Untuk menggabungkan deret waktu, gunakan menu pada elemen Agregasi. Misalnya, untuk menampilkan pemakaian CPU bagi VM Anda, berdasarkan zonanya, tetapkan menu pertama ke Rataan dan menu kedua ke zona.
Semua deret waktu ditampilkan saat menu pertama elemen Agregasi ditetapkan ke Unaggregated.
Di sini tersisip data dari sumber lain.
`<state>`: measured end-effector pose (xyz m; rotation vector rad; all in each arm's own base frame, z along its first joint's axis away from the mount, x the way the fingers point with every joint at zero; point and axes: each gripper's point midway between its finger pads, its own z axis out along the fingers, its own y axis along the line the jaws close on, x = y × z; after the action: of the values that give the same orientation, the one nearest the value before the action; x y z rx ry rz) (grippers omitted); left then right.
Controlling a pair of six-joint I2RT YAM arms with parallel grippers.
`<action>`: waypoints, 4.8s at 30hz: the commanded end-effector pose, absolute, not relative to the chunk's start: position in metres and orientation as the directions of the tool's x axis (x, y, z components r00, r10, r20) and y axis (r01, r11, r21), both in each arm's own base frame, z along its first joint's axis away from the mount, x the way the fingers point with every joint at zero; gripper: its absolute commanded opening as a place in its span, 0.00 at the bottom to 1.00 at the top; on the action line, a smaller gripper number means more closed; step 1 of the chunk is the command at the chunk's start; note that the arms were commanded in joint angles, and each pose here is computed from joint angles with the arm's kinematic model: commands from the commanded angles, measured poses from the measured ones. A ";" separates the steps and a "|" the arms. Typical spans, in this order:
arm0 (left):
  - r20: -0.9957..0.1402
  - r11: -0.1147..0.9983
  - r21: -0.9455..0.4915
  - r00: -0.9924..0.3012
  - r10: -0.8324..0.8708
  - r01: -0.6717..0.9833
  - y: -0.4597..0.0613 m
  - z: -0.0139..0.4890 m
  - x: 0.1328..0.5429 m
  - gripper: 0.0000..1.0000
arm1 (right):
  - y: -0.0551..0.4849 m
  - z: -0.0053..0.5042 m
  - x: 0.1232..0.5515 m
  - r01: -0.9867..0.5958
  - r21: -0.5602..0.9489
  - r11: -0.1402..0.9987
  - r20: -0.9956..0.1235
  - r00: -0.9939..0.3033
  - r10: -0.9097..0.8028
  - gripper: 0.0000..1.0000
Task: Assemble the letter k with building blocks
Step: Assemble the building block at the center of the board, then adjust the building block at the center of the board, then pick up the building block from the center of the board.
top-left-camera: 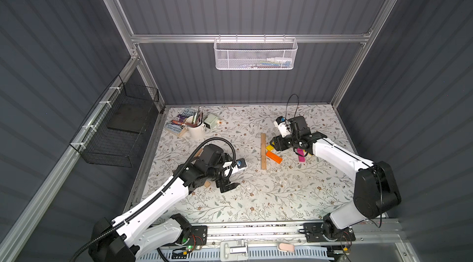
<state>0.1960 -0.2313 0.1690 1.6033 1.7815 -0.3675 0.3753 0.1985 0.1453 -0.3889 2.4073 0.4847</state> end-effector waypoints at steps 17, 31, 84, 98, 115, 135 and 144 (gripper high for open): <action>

Setelan default untuk elemen Agregasi ditentukan oleh jenis metrik yang Anda pilih.
- Untuk kuota dan metrik lain yang melaporkan satu sampel per hari, lakukan tindakan berikut:
- Di panel Display, tetapkan Jenis widget ke Diagram batang bertumpuk.
- Tetapkan jangka waktu setidaknya satu minggu.
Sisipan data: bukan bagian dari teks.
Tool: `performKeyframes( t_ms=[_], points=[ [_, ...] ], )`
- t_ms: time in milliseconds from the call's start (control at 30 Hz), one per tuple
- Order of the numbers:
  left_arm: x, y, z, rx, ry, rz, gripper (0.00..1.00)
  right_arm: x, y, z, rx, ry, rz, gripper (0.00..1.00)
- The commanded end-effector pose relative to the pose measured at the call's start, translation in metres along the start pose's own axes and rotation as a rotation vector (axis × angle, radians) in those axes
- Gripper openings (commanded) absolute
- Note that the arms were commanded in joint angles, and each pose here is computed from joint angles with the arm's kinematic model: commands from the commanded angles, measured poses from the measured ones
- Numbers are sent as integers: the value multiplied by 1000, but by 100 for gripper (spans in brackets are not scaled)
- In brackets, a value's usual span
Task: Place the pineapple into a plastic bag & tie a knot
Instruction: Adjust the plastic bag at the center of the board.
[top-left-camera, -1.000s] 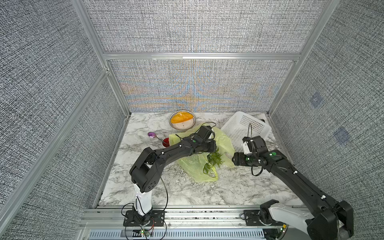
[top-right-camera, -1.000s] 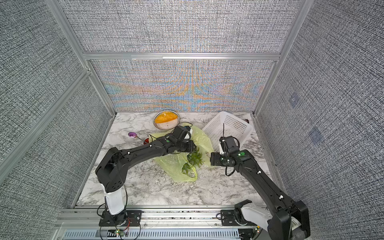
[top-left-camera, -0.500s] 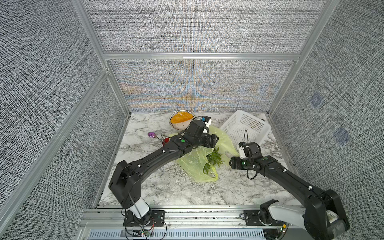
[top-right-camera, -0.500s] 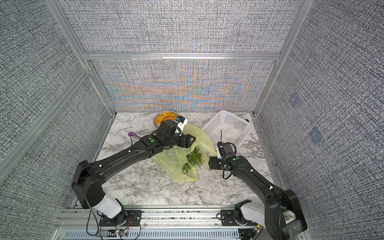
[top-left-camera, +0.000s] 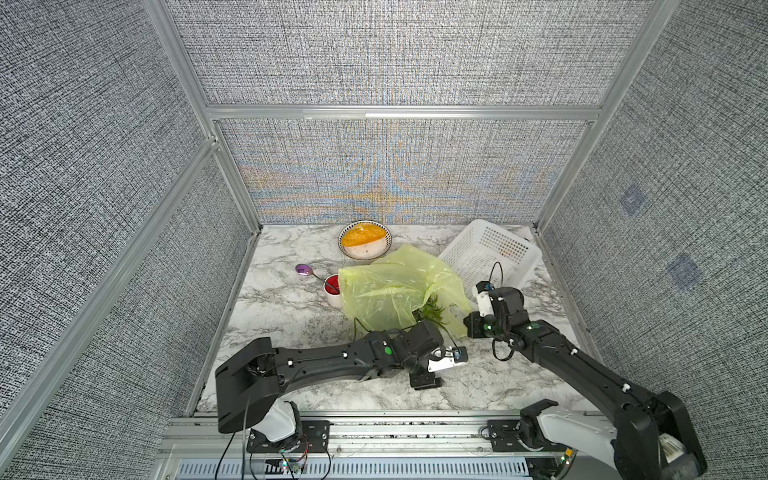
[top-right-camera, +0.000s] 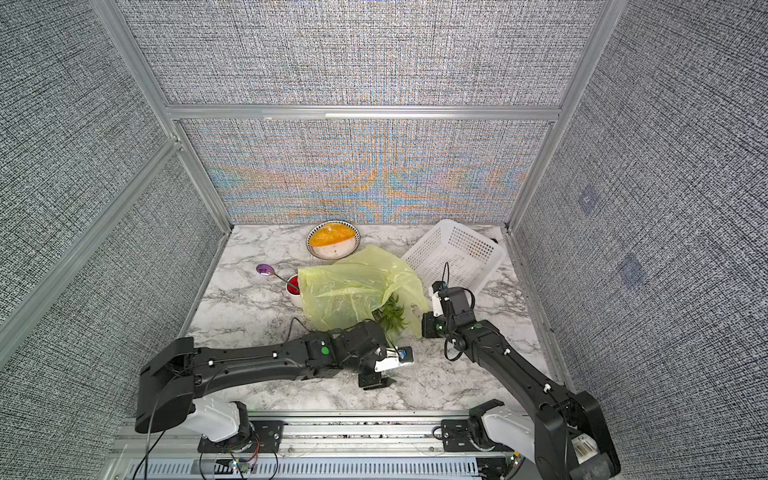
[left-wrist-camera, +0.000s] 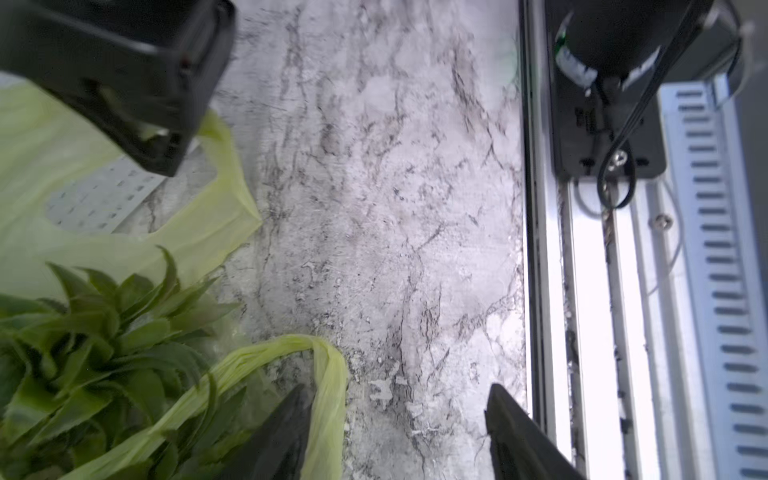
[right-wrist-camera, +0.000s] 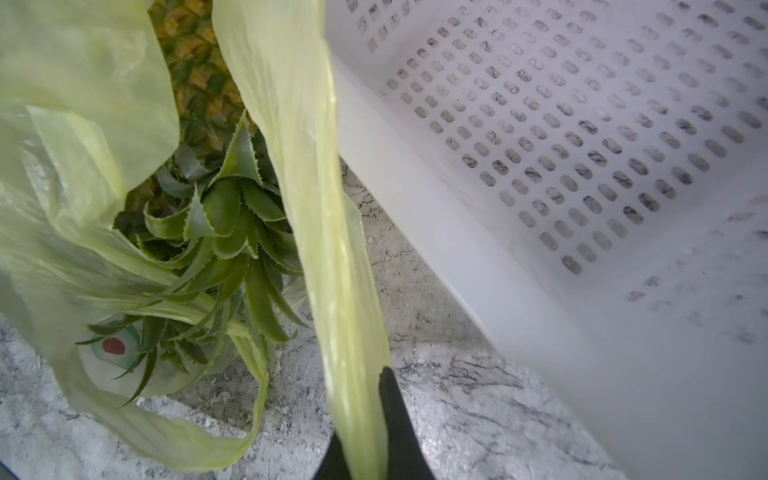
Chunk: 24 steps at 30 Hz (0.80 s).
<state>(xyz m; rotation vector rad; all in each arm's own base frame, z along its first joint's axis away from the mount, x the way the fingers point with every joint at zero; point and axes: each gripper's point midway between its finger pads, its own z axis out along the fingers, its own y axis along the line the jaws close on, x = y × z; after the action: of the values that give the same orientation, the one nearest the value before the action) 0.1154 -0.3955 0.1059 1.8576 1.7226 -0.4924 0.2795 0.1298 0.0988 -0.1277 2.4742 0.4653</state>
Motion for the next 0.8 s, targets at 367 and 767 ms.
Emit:
performKeyframes(
  t_ms=[367,767],
  points=[
    [56,49,44,-265,339,227,75,-5,6,-4,-28,-17,-10,2],
    [45,64,33,-361,311,210,4,-6,10,-11,-46,-26,-20,0]
  ],
)
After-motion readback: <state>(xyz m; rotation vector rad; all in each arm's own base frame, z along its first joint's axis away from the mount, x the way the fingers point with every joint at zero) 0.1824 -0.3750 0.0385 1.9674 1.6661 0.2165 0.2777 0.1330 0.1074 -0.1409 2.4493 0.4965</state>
Anda juga dapat mengklik Monitoring di bagian LDAPS pada halaman Detail domain untuk membuka Metrics Explorer.
Anda juga dapat menggunakan Editor Kueri untuk menemukan metrik ini.
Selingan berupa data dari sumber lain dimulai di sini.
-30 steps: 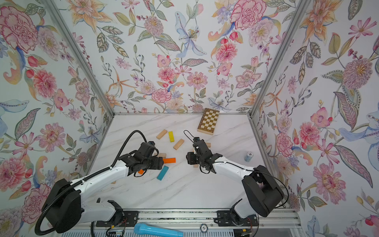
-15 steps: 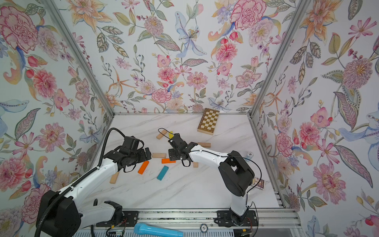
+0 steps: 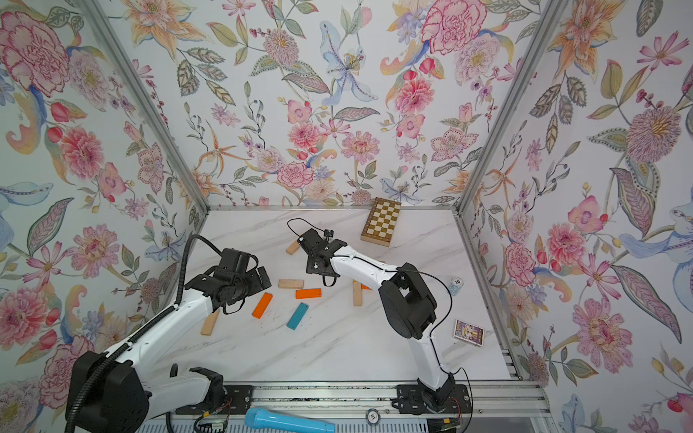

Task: Assemble the number 6 with building blocks
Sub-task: Pick up the building block from the center of the board.

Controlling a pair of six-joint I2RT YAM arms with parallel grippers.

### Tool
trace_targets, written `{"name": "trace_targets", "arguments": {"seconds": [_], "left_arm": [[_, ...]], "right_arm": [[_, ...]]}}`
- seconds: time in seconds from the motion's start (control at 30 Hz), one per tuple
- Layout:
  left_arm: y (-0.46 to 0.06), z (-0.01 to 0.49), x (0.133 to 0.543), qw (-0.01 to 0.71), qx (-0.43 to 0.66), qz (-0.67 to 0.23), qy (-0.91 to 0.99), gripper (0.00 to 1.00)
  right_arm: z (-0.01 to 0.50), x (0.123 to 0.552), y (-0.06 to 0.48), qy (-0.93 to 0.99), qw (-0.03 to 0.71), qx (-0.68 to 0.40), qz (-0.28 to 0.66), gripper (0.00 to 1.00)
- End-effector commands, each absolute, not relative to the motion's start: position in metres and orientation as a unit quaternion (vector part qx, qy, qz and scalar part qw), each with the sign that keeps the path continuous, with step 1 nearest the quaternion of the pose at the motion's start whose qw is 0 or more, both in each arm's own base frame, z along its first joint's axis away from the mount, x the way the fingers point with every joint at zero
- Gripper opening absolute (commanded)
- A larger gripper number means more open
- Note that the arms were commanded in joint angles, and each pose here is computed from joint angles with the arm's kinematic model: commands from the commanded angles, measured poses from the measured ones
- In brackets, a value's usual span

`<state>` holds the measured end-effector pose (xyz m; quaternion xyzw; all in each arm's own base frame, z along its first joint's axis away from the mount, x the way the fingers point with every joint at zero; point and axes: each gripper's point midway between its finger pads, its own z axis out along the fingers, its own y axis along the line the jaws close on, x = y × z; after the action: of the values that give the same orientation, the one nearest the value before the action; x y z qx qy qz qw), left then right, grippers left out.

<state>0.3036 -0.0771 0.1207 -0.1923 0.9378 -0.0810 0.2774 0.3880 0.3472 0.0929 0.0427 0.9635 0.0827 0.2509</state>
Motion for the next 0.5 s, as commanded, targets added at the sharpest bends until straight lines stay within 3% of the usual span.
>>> {"name": "trace_targets", "arguments": {"seconds": [0.0, 0.47], "left_arm": [[-0.076, 0.116, 0.302, 0.277, -0.203, -0.088, 0.935, 0.98], [-0.085, 0.101, 0.3, 0.268, -0.193, -0.102, 0.938, 0.97]], "right_arm": [[0.075, 0.394, 0.325, 0.966, 0.235, 0.105, 0.006, 0.69], [0.039, 0.435, 0.32, 0.966, 0.214, 0.144, 0.006, 0.64]]}}
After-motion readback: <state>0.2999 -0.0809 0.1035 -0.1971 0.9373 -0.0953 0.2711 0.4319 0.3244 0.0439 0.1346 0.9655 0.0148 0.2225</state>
Di tab Metrik, pilih Editor Kueri.
Di kolom teks Editor Kueri, masukkan kueri MQL berikut dan pilih Jalankan Kueri.
fetch microsoft_ad_domain | metric 'managedidentities.googleapis.com/microsoft_ad/domain/ldaps/cert_ttl' | group_by 1m, [value_cert_ttl_mean: mean(value.cert_ttl)] | every 1m | group_by [resource.fqdn], [value_cert_ttl_mean_aggregate: aggregate(value_cert_ttl_mean)]
Menonaktifkan LDAPS
Untuk menonaktifkan LDAPS, selesaikan langkah-langkah berikut:
Konsol
- Di konsol Google Cloud , buka halaman Managed Microsoft AD.
Buka Managed Microsoft AD - Di halaman Domains, pilih domain dari daftar instance yang sertifikatnya ingin Anda nonaktifkan.
- Di bagian LDAPS pada halaman Detail domain, klik Nonaktifkan.
gcloud
Jalankan perintah gcloud CLI berikut:
gcloud active-directory domains update-ldaps-settings DOMAIN_NAME \ --clear-ldaps-certificate
Ganti DOMAIN_NAME dengan nama resource
lengkap domain Managed Microsoft AD
Anda. Format nama lengkap resource:
projects/PROJECT_ID/locations/global/domains/DOMAIN_NAME
.
Operasi ini dapat memerlukan waktu hingga 20 menit untuk diselesaikan. Untuk mengaktifkan kembali LDAPS, Anda harus mengupload ulang sertifikat.